At Gekko Photonics, we design and manufacture process Raman analyzers in Poland — in inline, laboratory, and portable variants — and we observe the development of SPAD detectors as one of the significant research threads for applications involving strongly fluorescent media. Below is a brief overview of what SPAD technology offers, what recent publications have confirmed, and where it makes sense to consider this path in the context of process measurements.

What is a SPAD and why is it appearing in Raman spectroscopy

A SPAD is an avalanche diode operating above its breakdown voltage (in Geiger mode). A single photon triggers an avalanche, generating a digital pulse. Unlike a CCD array, which integrates charge over the exposure time, a SPAD registers individual photons with a timing accuracy on the order of hundreds of picoseconds.

Features relevant to Raman spectroscopy:

• Time gating below 1 ns — enables rejection of signals arriving later than Raman scattering
• No need for cryogenic cooling — dark noise increases with temperature, but SPAD modules typically operate near room temperature with moderate TEC
• Single-photon counting mode — sensitivity sufficient for very weak signals
• CMOS integration — enables miniaturization and placement of TDC (time-to-digital converter) electronics directly on the chip

Time-gated Raman — a key use case for SPAD

Raman scattering is a nearly instantaneous process (sub-picosecond), while fluorescence occurs on a nanosecond timescale.

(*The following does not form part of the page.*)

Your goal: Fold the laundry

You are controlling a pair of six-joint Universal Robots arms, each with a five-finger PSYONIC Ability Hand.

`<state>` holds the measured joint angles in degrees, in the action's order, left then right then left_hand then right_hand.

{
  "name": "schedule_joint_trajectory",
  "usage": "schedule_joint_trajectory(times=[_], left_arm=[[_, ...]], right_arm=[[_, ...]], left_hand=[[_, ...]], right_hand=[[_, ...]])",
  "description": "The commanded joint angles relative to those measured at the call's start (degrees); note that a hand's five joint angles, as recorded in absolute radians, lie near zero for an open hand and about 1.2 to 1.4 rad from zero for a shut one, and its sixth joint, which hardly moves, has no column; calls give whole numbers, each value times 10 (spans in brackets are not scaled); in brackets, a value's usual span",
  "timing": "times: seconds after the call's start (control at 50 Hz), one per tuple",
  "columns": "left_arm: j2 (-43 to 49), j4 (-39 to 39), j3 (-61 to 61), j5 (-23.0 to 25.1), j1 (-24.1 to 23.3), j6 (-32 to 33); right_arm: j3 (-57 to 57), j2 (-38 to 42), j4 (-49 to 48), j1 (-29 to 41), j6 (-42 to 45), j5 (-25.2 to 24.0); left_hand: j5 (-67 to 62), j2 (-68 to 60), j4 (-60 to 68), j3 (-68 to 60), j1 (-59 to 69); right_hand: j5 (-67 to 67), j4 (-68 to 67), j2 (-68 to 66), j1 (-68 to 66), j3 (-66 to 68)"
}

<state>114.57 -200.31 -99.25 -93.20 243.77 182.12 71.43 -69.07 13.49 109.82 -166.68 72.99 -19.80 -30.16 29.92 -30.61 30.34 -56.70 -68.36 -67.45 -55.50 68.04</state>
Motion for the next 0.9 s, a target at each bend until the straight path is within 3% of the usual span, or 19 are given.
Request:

If the sample is excited by a short laser pulse and the detector is gated to a time window synchronized with the pulse (on the order of hundreds of ps), most fluorescence photons arrive at the detector after the window closes and are not counted.

This mechanism allows overcoming one of the fundamental limitations of classical CW Raman (with a continuous-wave laser): the fluorescence background, which can exceed the Raman signal by several orders of magnitude in samples such as crude oils, black polymers, liquid fuels, biomass, and certain phenol-formaldehyde resins.

In practice — alternatives to time-gating include excitation with a 1064 nm laser (shifting away from the fluorescence band) or mathematical background correction. Each of these paths has costs: 1064 nm requires InGaAs detectors and has a lower Raman cross-section (which scales with the fourth power of frequency), while background correction does not fully recover information when fluorescence saturates the detector.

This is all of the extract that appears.